Laptop specs: Dell inspiron 8200, Ubuntu 10.04, emc2 2.4.6
laptop login: amt/(wifi password)
controller specs: board has "www.hyu68.com" stenciled. 3 driver ICs are toshiba TB6560AHQ. A post on zentoolworks.com forum
Controller manual:

Controller Schematic
Some nice person reverse engineered the cheeseball stepper controller and made a schematic for it. You can find it here: Controller Schematic.


Labelled and reconnected screw terminals
I noticed the screw terminals had some loose connections. On the Z axis the machine wasn't moving smoothly because one of the stepper wires was intermittently connected. I reconnected all the wires to the terminals and labelled them.

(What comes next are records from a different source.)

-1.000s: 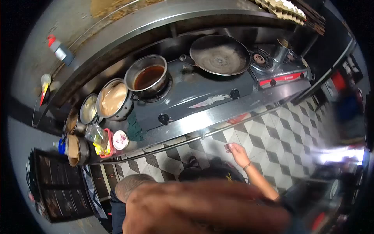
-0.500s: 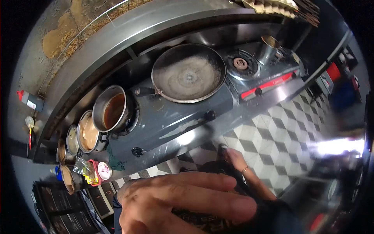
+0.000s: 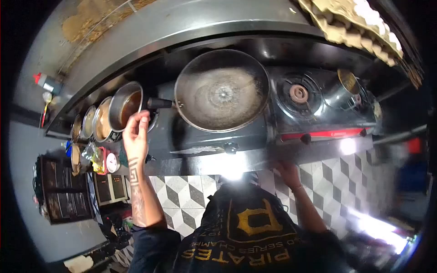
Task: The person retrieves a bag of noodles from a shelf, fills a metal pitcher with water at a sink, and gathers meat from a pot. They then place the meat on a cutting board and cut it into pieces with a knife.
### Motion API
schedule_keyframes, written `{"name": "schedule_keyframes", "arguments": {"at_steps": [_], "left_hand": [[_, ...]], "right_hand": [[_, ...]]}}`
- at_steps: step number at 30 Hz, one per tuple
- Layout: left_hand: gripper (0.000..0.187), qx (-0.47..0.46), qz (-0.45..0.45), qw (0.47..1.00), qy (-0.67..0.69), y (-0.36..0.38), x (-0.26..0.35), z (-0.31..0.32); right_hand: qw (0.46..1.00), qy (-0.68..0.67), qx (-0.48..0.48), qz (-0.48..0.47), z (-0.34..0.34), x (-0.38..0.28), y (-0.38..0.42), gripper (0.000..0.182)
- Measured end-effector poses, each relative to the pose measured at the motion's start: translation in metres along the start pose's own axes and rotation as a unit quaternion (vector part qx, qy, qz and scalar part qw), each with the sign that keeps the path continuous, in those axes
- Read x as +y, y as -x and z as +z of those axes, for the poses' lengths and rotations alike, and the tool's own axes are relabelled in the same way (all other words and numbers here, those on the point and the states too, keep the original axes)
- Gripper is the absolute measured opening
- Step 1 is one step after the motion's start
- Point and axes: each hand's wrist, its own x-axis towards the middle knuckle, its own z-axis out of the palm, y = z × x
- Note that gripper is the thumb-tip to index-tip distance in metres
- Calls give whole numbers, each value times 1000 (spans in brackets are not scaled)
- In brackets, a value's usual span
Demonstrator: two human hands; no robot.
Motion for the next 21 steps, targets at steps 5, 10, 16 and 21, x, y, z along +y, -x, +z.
{"name": "schedule_keyframes", "arguments": {"at_steps": [5,10,16,21], "left_hand": [[19,137,-185,973,-7,46,-128,-74],[30,230,-232,934,-143,44,-294,-160],[49,114,-341,878,-316,-12,-290,-198],[41,93,-329,879,-332,-19,-346,-240]], "right_hand": [[994,37,53,-87,17,-6,-58,30],[985,69,81,-136,46,16,-89,49],[988,88,73,-103,65,-18,-89,59],[985,107,133,36,73,-35,-89,60]]}}
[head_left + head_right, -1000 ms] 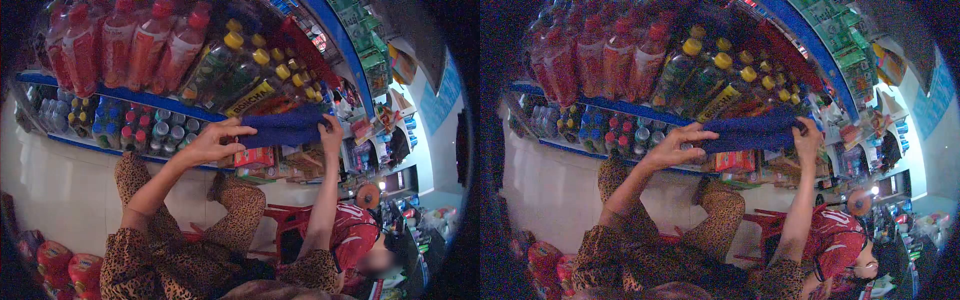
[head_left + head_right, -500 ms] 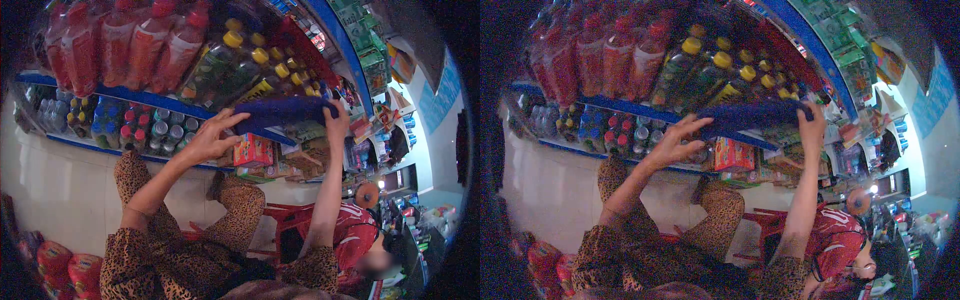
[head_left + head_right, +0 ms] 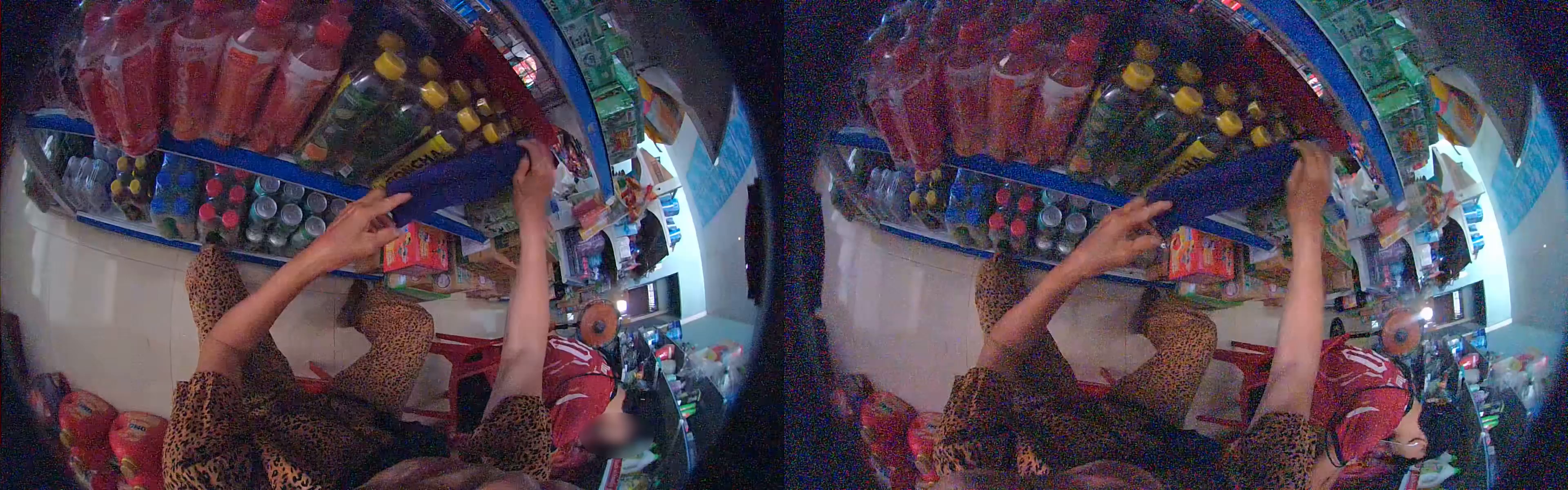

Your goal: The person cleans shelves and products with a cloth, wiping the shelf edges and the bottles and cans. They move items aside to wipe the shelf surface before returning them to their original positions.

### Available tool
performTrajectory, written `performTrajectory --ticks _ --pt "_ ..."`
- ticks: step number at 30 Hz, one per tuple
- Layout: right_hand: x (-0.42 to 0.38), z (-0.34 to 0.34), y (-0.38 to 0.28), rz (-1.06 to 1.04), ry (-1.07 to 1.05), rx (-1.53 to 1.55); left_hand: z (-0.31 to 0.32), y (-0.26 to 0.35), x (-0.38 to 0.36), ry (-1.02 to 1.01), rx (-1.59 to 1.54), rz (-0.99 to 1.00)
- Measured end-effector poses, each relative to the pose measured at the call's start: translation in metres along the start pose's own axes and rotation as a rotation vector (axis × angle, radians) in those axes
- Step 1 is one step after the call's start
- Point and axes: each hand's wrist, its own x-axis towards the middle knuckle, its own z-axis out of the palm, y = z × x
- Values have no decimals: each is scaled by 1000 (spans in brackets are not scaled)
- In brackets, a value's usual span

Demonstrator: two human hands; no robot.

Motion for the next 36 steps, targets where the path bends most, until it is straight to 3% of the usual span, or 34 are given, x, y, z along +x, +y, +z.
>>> performTrajectory --ticks 6,9,15,21,24,30,32,34,36 --pt "-22 20 -9 171 36 231 1 -11 2 112 -10 112" --pt "-32 23 -30 136 74 54 -1 -11 1 92 19 102" --pt "-52 44 -53 240 160 92 -5 -24 4 148 157 193" --pt "-61 59 -52 223 272 135 -9 -19 2 122 80 65" --pt "-65 54 -61 295 187 134 -10 -15 1 127 -21 34" --pt "-84 62 -70 405 184 205 -15 -20 2 150 107 68" --pt "-93 65 -78 465 169 263 -16 -27 1 190 252 203" --pt "-105 71 -78 509 111 260 -18 -20 -1 189 215 185" --pt "-125 84 -72 539 10 193 -17 -9 -4 143 -6 17"
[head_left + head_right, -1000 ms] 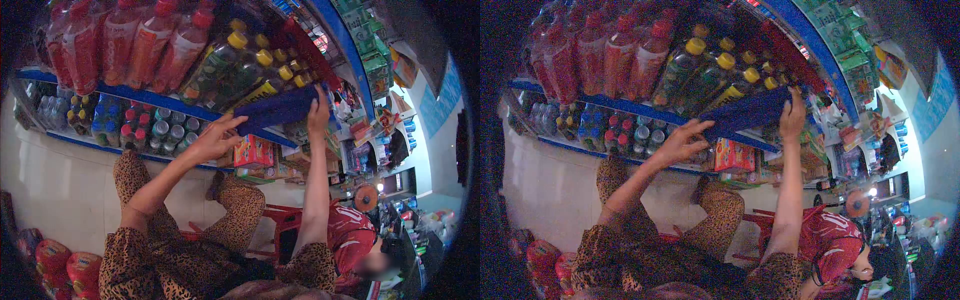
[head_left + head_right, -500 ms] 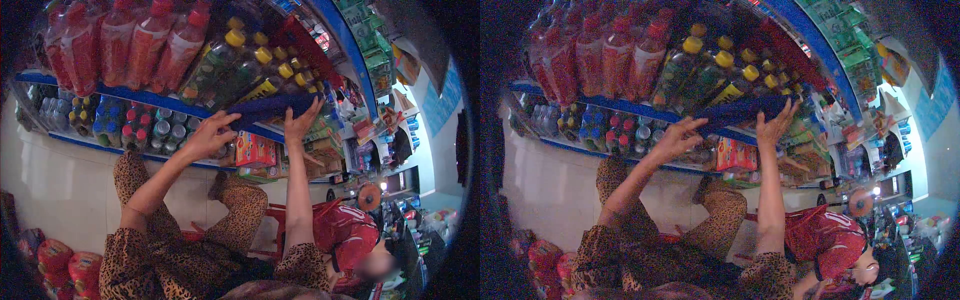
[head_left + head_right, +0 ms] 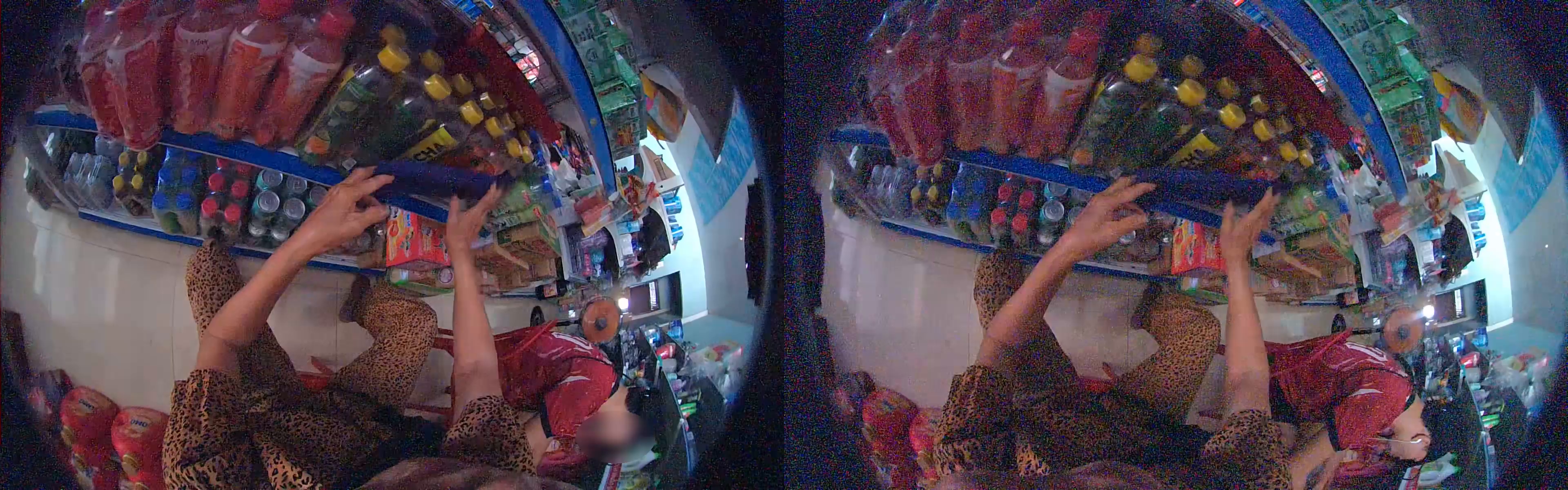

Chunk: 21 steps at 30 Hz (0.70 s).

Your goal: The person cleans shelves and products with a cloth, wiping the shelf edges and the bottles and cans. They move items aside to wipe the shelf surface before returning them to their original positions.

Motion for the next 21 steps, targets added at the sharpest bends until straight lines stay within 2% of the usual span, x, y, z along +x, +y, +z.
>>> performTrajectory --ticks 6,9,12,18,21 --pt "-22 15 9 -97 -22 28 3 -14 3 22 47 7" --pt "-34 20 12 35 -149 -41 -1 -21 5 32 122 25" --pt "-47 23 16 65 -247 -127 -1 -27 6 67 348 158" --pt "-41 6 15 18 -285 -141 -1 -21 3 70 205 58" --pt "-40 1 21 7 -260 -115 0 -28 5 -49 123 -13"
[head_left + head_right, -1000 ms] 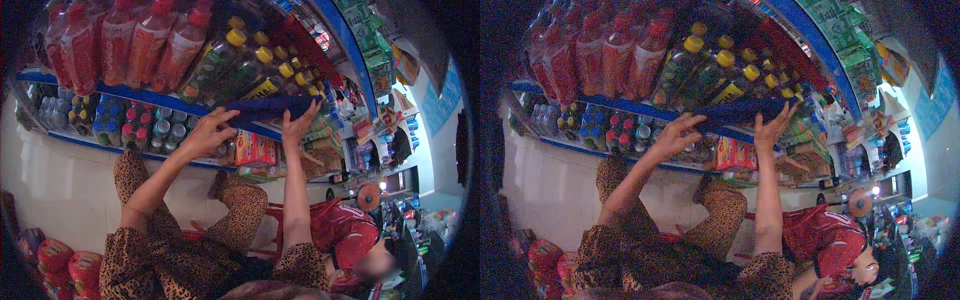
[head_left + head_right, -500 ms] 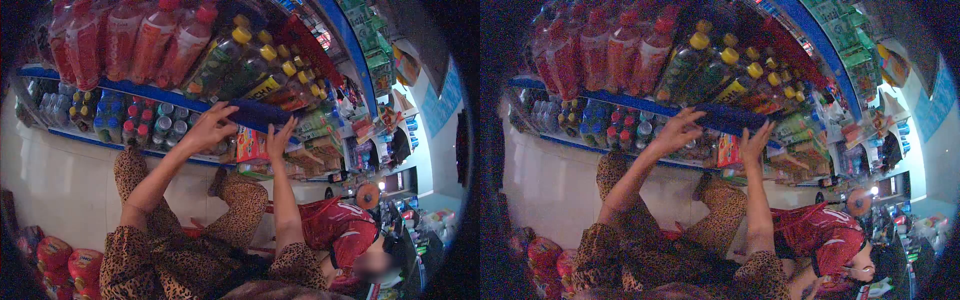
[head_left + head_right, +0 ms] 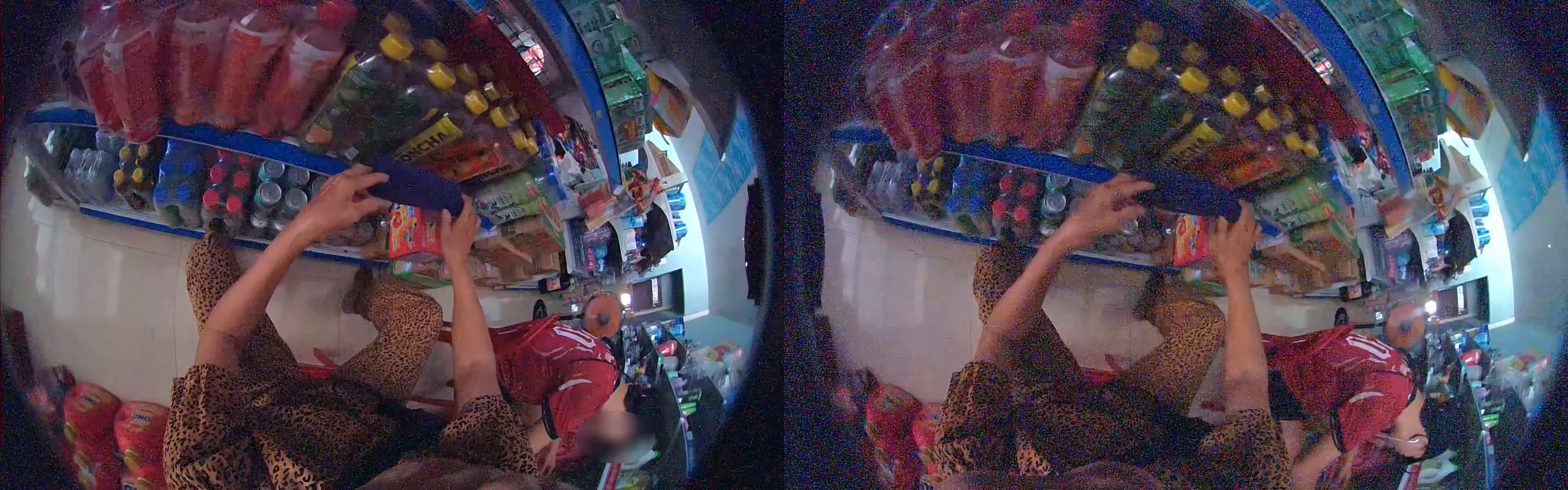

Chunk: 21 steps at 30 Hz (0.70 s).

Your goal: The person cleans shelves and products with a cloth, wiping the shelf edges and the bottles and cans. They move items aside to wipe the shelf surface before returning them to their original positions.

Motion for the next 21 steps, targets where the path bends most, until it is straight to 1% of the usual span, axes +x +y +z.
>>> performTrajectory --ticks 3,6,9,12,13,14,15,18,19,21 --pt "-1 7 10 4 45 -4 8 -13 1 -5 168 202" --pt "1 9 15 32 31 -21 18 -22 -2 39 189 194" --pt "5 8 10 55 22 -5 11 -22 2 -4 129 98" --pt "10 7 8 18 -19 44 0 -12 4 -19 84 80" --pt "11 6 6 2 -37 37 4 -21 4 79 171 159" --pt "12 4 3 -14 -56 31 1 -24 5 86 157 153" --pt "12 2 -3 -29 -76 26 -3 -26 7 93 143 146" --pt "8 0 -19 -88 5 -78 -14 -19 6 91 24 64" --pt "7 -5 -24 -70 -23 -72 -19 -12 4 88 -27 25" --pt "9 -11 -34 -38 -77 -59 -24 -8 0 107 -13 20"
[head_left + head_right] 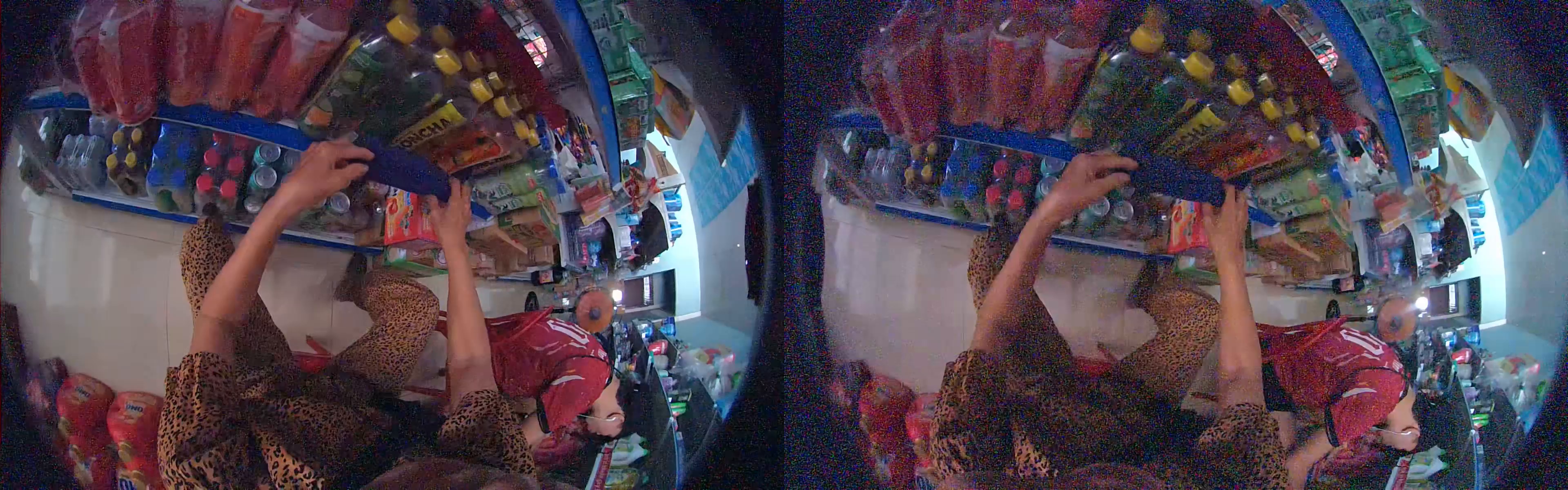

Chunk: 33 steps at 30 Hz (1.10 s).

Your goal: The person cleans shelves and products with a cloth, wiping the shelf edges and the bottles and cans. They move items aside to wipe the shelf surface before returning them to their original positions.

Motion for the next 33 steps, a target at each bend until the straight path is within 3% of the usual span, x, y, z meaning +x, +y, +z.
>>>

  • Remount controller board and spindle controller to the machine. Preferably, enclose them in a case to prevent dust and protect them from hands.
  • Make an enclosure. If we mill PCBs we want some sort of an acrylic enclosure to keep the fiberglass dust contained.
  • Make some holddowns. Preferably ones that can accommodate a small standard sized PCB. (the bed is slotted to accept M6 hex head bolts. like any good standard, these come in different sizes but the bolts from Cole Hardware on 4th St in SF seem to fit. I'll be making a PCB holder/spoil board using some of these bolts).
  • Get bits. We only have a couple bits.
  • Make electronic homing. I have some ideas I want to investigate.
  • The chuck key is missing. Zen toolworks doesn't even ship this chuck anymore.. it's a 'Chumpower JT0' and my guess is that it's compatible with a Jacobs K0 key which i have ordered. Stand by.
  • The X axis is no longer working. My guess is that parallel port pin 1 behaves differently in SPP vs ECP vs EPP mode on different PCs. We may be able to fix this by messing with the CNC PCs BIOS settings or by hacking up a connector to use something other than pin 1 for the X axis (maybe pin 16 or 17). Hacking up a connector would have the added benefit of giving us a place to plug in all of those dangling limit switches.Pin 16 and 17 don't work any better. The hacked up connector could combine the motor enables, freeing up two of pins 14, 6 and 2.
  • There is no need to break out pins for the limit switches since they are already opto-isolated on the driver board and connected to pins 10, 11, 12 and 13 of the DB25.
  • re-wire the limit switches so they are all normally closed and in a series and then connect them to one of the four inputs on the driver board
  • add 3 more limit switches, one for the other side of each axis
  • add an e-stop switch
  • put the spindle speed and direction control in a conveniently located box with the e-stop switch
  • calibrate the steppers in Mach3
  • Verify that steps/mm is set correctly using some measuring tool that is more accurate than the metal ruler that i used to set the value.
  • set the soft limits in mach3
  • It's entirely possible that I've used inappropriate wire to relocate the spindle controls--the wires to the speed pot may be too small.

Software Links

Shapeoko wiki

Grbl Controller - download -- Windows & Linux. Works, but only after I remapped my com port (the UI only lets you pick COM1-COM16)

CNCInfusion -- C# based, probably Windows only. Needs compiling

TinyG GUI tgFX (might work for grbl) -- Java/JavaFX based. Would not start for me. 

Python CNC GUI (for a modified version of grbl?) -- Python based, docs say works well in linux, and slowly in windows.